In the renaissance, when the classical works were rediscovered, you only had the works to interpret from. You judged form and substance to gain what the author was trying to convey, and you wrote an essay on your findings. Most 20th century authors are still alive or have written later works to clarify just exactly what they wanted to say. However you occasionally come across authors, such as Bob, with works that say exactly what they mean. Yet this relic of the renaissance tortures students to this very day.

A few weeks back when the majority of the articles were Bob’s, I performed a readability test on the blog and I found that the ease of reading was on par with popular novels. This astounded me, since the same index said my writing was as easy to read as an academic paper. I started searching his books and articles for ideas and maybe find a way to help make my writing easier to read.
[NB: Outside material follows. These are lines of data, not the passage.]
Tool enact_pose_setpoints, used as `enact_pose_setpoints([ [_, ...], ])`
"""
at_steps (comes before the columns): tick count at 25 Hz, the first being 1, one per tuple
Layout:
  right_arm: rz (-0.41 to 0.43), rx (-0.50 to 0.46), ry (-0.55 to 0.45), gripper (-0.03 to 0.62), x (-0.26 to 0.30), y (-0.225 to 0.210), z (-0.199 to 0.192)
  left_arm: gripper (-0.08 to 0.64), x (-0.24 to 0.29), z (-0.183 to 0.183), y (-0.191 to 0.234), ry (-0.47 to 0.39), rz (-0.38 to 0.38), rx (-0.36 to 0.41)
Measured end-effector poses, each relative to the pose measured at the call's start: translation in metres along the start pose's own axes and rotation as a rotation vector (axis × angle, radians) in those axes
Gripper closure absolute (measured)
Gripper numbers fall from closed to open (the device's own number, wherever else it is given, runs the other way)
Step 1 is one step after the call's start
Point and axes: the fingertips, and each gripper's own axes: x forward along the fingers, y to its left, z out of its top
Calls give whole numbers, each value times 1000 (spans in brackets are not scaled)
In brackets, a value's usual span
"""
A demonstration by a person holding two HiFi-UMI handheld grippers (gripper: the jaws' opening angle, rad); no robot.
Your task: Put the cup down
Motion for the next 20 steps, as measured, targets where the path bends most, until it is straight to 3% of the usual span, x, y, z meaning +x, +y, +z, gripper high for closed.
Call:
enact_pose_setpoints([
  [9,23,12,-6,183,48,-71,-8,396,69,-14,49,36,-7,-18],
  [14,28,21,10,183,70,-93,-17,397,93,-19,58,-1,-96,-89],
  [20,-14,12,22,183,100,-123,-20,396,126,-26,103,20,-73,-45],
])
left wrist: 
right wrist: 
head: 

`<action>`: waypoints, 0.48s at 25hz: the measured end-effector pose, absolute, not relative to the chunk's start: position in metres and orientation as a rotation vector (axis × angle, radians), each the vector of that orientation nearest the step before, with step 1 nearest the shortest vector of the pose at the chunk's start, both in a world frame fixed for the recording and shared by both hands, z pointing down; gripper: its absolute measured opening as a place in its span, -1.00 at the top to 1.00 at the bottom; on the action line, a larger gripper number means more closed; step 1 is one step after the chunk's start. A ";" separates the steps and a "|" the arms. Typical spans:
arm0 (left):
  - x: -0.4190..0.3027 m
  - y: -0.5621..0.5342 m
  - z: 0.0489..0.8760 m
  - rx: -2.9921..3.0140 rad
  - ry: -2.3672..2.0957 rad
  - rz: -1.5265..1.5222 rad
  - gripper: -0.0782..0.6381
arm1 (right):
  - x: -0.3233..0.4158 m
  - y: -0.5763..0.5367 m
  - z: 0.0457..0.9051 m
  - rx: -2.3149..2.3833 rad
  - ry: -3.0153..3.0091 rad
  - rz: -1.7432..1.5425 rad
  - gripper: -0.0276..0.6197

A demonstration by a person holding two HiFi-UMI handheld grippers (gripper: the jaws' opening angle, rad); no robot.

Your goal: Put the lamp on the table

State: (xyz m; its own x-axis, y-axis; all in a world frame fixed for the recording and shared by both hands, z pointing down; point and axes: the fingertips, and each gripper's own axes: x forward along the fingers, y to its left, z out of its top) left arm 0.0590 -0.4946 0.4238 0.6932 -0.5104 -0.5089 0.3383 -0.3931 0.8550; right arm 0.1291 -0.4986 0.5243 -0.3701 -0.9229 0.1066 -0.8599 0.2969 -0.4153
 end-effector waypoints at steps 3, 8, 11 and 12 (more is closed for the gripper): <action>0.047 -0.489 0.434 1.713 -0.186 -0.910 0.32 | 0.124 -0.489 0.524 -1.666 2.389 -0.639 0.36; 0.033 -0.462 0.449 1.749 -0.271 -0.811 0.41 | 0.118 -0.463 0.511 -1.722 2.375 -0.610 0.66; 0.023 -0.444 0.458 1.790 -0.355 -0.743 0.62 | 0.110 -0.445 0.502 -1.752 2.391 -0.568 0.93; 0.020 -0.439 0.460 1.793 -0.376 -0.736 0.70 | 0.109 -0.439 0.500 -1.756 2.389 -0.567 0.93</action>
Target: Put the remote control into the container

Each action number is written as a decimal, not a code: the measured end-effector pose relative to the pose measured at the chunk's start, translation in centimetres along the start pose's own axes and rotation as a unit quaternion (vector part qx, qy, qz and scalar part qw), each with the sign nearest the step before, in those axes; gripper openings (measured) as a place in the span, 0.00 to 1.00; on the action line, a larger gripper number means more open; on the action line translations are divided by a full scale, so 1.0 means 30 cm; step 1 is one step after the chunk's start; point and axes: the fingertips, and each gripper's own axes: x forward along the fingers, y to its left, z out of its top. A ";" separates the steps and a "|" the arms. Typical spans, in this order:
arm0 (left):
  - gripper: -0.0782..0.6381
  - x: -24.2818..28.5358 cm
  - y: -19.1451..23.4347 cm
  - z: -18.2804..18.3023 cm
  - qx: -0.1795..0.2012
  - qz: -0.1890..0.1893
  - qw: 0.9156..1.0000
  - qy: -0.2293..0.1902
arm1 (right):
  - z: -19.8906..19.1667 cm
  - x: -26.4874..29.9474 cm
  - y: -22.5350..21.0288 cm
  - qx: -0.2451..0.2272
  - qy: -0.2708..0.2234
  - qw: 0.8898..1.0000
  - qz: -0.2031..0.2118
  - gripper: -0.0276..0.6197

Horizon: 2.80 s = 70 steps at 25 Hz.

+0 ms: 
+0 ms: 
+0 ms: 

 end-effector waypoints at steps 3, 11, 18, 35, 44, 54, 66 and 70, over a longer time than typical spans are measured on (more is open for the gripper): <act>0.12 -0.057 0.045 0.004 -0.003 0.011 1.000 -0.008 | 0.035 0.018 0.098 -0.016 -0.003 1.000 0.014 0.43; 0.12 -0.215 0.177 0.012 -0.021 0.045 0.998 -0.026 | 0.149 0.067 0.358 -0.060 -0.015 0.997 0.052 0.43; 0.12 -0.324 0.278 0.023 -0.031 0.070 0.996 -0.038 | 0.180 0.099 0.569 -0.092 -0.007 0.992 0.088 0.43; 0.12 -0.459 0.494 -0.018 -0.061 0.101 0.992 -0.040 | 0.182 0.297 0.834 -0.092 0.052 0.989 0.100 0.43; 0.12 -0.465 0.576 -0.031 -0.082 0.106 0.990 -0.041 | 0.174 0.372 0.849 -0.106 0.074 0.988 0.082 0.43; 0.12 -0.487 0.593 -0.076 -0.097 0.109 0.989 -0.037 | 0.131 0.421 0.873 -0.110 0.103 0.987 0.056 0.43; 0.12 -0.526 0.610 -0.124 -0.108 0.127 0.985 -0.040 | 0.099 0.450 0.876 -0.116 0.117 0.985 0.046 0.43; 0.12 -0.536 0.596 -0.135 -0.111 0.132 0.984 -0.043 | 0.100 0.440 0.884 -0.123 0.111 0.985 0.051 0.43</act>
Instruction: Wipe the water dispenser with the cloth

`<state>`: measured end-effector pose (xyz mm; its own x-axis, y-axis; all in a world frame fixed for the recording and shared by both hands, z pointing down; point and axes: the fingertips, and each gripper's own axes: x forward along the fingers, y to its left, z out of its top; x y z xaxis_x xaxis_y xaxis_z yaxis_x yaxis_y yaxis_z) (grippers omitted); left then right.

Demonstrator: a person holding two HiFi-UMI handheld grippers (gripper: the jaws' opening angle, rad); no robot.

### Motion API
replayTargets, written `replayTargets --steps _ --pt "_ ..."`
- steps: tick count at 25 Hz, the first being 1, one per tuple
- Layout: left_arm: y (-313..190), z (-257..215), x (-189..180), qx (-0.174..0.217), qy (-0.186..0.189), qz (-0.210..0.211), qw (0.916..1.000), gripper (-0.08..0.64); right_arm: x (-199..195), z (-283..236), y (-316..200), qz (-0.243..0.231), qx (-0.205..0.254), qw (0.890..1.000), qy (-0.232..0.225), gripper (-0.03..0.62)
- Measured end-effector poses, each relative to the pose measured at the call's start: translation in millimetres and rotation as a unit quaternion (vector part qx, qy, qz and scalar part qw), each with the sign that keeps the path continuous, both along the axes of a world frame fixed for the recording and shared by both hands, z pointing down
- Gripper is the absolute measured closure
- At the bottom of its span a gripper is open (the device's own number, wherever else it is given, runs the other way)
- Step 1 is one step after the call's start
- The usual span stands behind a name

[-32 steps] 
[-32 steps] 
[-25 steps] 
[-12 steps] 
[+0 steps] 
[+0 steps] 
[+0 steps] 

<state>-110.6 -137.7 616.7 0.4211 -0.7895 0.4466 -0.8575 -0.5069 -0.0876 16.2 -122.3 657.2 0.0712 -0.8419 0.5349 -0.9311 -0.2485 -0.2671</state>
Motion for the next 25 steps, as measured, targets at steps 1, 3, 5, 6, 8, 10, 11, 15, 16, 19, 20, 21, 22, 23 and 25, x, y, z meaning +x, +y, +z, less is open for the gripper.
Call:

Bob says that it takes practice. I believe him but I wonder just how much Mephistophilis had to do with it.

Right now, I’m in the process of reading “A Plague on Both Your Houses” and two things have jumped out at me. The first is that Bob has been saying roughly the same thing for thirty some odd years. The second is the form and evolution of his style of writing.

Plauge, as far as formating goes, it is the antithesis to WOL. The paragraphs are long and there are no line breaks, which help to keep the eye from wandering. However, I found the tone of the book to be a bit more forceful. direct. energetic. Bob before he was tired.

WOL has a house style that is unique. For a decade the house style has been the same; short sentances, short paragraphs, lots of line breaks. Bob did this because he found that unorthodox writing styles help capture the attention of the reader better.